Le recours au terrain apporte un nouvel éclairage. Le plan ci-contre montre les parcelles du domaine de Montfrault situées les plus à l’est. Le parcellaire le plus proche de l’étang commence, au nord de celui-ci au niveau de la queue (l’extrémité opposée à la digue). Il prend ensuite la direction de l’ouest, oblique vers la chaussée (la digue), descend en contrebas de celle-ci, et, sitôt la chaussée dépassée, oblique à nouveau vers l’est pour atteindre l’extrémité du « Grand Fossé de Montbénard ».
Si le parcellaire contourne l’étang, c’est que l’étang était déjà en place lors de la construction des talus.
« A la même date d’avril 1233, Gauthier d’Avesnes donne à la maison de l’Aumône de Blois une rente de huit muids de froment… en échange du château de Montfrault, et ses appartenances, terres, vignes, etc. ».
En 1233 (date proche de celle avancée ci-dessus : 1255) donc, le comte de Blois reprend le territoire de Montfrault antérieurement aliéné.
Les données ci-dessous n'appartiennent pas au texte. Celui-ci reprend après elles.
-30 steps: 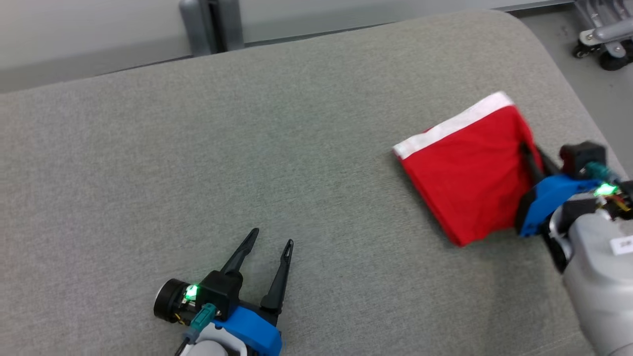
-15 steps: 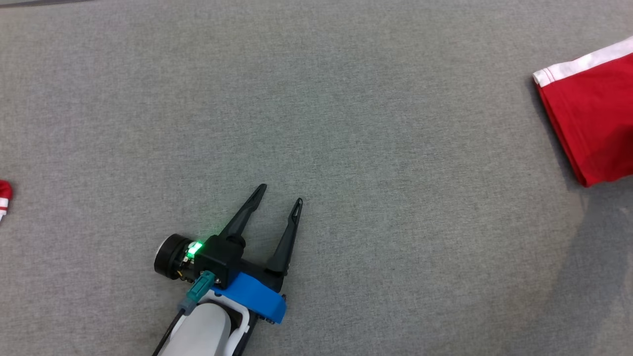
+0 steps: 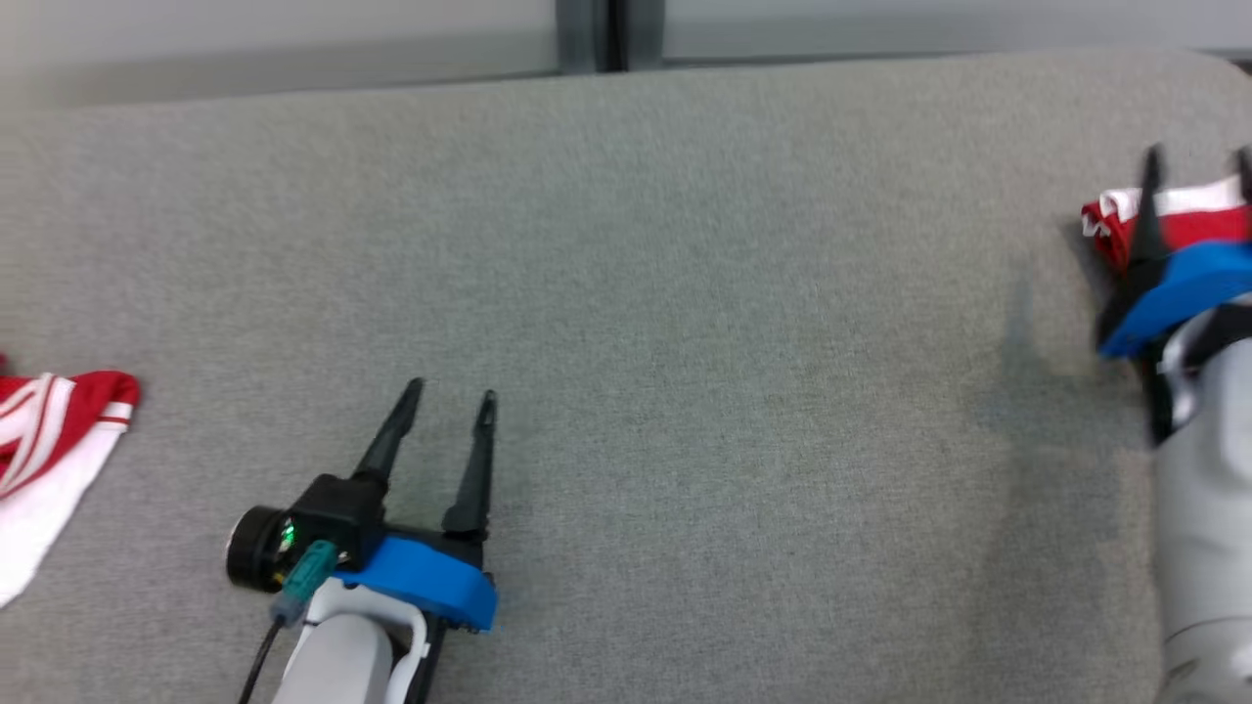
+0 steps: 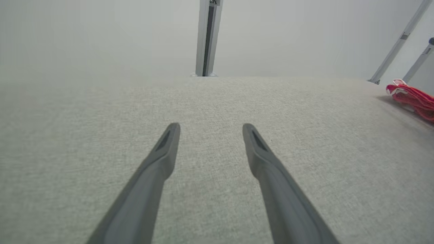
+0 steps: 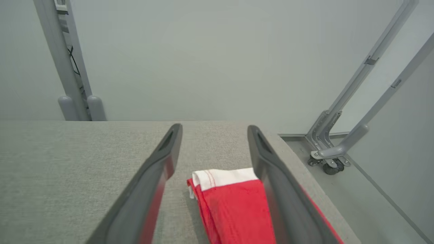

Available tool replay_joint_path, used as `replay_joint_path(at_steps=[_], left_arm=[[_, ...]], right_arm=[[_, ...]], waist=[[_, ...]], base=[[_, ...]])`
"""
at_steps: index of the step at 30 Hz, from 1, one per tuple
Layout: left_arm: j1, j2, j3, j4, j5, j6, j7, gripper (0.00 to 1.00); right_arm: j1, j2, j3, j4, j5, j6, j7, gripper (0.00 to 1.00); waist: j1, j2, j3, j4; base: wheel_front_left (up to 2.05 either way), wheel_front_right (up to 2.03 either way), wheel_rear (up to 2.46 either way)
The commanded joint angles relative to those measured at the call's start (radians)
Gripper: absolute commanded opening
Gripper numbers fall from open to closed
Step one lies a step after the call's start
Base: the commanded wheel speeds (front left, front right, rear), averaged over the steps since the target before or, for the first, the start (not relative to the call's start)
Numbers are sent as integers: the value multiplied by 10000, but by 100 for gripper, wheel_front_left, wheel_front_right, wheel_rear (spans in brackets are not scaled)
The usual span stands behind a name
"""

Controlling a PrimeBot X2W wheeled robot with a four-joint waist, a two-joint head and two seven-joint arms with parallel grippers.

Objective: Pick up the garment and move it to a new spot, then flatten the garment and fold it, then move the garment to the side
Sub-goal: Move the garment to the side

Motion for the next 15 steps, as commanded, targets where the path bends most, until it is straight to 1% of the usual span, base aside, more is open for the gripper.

Autour, la forêt lui appartient. En 1233, les deux grands territoires des moines sont enfermés de talus et de fossés depuis plus de trente ans et Montfrault l’est aussi. Si ce n’était pas le cas, cela voudrait dire que le comte, intégrant ce domaine dans son bien, aurait eu pour première volonté de faire édifier des parcellaires sur des limites qui n’ont plus lieu d’être. Absurde.
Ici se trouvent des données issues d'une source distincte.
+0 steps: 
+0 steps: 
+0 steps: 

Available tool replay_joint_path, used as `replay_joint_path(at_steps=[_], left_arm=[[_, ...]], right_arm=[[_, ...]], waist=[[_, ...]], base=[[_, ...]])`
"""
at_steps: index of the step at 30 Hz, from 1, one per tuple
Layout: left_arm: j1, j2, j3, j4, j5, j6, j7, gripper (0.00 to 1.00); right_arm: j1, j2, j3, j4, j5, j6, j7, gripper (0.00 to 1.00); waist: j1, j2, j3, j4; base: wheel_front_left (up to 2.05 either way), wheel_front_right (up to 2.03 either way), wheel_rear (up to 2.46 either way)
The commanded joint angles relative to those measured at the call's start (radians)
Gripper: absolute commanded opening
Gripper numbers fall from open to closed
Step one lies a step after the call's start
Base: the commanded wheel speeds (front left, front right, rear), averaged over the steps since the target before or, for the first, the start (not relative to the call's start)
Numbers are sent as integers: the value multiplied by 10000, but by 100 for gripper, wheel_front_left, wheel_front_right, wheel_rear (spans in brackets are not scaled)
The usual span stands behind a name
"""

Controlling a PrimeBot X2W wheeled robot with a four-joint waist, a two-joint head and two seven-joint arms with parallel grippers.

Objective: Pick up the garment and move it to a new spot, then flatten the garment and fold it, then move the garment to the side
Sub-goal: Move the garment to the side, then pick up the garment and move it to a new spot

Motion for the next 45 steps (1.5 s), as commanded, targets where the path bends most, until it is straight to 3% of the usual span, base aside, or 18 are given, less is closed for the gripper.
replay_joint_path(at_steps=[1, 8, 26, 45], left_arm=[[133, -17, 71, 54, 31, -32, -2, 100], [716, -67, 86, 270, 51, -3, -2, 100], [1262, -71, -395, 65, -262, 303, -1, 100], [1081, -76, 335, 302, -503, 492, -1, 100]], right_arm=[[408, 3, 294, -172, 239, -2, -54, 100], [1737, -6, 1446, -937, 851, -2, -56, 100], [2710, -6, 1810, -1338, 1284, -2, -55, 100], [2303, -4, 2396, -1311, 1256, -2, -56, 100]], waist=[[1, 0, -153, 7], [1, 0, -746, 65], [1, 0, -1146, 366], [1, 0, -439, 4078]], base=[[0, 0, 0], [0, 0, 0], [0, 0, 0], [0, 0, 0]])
Dernier point. Entre le mur de Chambord et l’étang de Montpercher, aux environs de la flèche noire sur le plan ci-dessus, on découvre un sol complètement chaotique : trous vastes, et profonds de 2 à 3 mètres ; déblais importants massés sur les bords, accroissant cette impression de chaos. Rien que de très banal, direz-vous. Oui, sauf qu’à travers les trous et les bosses, descendant et remontant les pentes, talus et fossé joints, le parcellaire de Montfrault va son bonhomme de chemin, sans être le moins du monde interrompu. Les excavations étaient déjà en place lors de la construction du parcellaire.
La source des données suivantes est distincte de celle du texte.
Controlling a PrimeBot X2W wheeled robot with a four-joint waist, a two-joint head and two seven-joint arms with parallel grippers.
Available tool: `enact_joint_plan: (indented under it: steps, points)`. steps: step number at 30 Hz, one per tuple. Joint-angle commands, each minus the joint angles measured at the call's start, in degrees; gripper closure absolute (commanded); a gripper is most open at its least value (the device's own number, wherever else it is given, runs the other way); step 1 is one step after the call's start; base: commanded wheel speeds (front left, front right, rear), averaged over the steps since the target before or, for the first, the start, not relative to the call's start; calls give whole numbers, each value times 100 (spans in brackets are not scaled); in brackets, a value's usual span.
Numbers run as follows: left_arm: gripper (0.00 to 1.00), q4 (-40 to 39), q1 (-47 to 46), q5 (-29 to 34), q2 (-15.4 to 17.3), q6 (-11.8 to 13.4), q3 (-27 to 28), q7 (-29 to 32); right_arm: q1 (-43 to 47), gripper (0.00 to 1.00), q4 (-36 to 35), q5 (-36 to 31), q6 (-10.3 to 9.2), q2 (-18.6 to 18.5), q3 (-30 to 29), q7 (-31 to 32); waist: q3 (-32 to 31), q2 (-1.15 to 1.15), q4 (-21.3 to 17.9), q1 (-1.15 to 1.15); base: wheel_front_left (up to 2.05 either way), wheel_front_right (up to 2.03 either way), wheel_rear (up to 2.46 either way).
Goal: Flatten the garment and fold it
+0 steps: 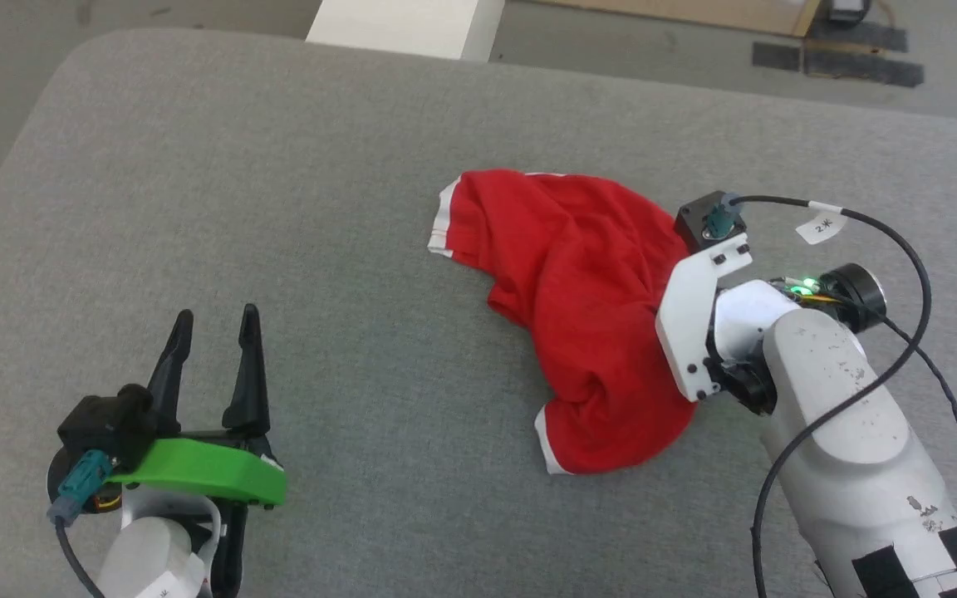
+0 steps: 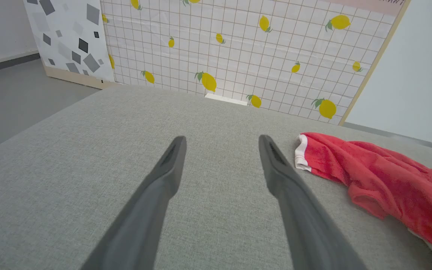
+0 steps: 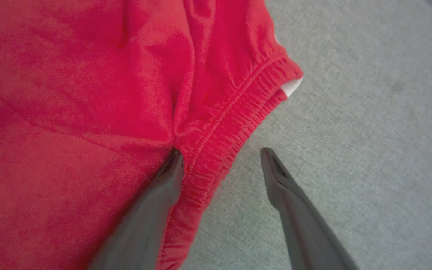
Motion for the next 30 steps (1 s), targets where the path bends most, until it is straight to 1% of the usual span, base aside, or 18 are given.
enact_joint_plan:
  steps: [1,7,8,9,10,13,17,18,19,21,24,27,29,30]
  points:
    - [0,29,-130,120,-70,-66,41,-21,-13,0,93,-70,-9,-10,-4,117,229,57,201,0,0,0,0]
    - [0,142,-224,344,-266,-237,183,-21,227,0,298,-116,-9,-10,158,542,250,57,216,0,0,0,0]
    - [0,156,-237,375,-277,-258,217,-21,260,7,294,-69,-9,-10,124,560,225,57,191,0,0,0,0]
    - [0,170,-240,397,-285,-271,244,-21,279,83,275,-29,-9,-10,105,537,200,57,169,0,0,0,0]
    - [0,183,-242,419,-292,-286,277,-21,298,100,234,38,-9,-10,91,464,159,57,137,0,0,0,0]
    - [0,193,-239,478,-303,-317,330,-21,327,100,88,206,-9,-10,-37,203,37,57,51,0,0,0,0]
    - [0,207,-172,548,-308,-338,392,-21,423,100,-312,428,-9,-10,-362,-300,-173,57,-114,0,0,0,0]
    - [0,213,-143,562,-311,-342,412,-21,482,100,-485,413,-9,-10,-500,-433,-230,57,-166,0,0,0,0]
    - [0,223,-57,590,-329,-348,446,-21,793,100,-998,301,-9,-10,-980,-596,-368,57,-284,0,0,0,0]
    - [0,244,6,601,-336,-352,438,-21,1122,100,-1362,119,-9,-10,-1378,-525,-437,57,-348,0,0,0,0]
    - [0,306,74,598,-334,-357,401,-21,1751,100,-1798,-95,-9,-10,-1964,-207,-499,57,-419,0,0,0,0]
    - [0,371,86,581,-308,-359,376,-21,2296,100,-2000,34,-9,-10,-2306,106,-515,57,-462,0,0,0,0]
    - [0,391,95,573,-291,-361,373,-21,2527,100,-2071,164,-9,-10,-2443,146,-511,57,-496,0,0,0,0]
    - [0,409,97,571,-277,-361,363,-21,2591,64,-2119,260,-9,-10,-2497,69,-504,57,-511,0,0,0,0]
La morphologie des fosses est sans rapport avec une extraction de minerai. Les déblais en bourrelets laissent envisager un prélèvement de matériaux situés sous une épaisse couche de « terres mortes ». Qu’y a-t-il au fond ? Deux chablis récents permettent de répondre : ce niveau du sol est fait d’une argile compacte, peu ductile, à graviers. Prélèvement d’argile, donc, à une époque antérieure à la construction du parcellaire de Montfrault, comme lui est antérieure la construction de la digue de Montpercher. Il me semble raisonnable de lier ces extractions à la construction de la digue, haute de plus de quatre mètres en son centre et longue de deux cent cinquante mètres.
Ce que je connais des archives, à travers les travaux de J. Martin-Demézil, lié à ces constats de terrain, situe avec certitude la fondation de Montpercher à une date antérieure à 1233. Si quelqu’un pouvait découvrir, sur quelque parchemin, quand le domaine de Montfrault a été clos de fossés, nous aurions une date de fondation encore plus précise,… et plus lointaine.
Éléments de Bibliographie :
H. Delétang, De l’histoire à l’archéologie : les premiers étangs de Sologne, Bulletin du G.R.A.H.S., t.12, fascicule 3-4, p. 41-52, 1990.
L. Magiorani, Les moulins et l’étang de Chambord, à partir de 1248, sur ce site.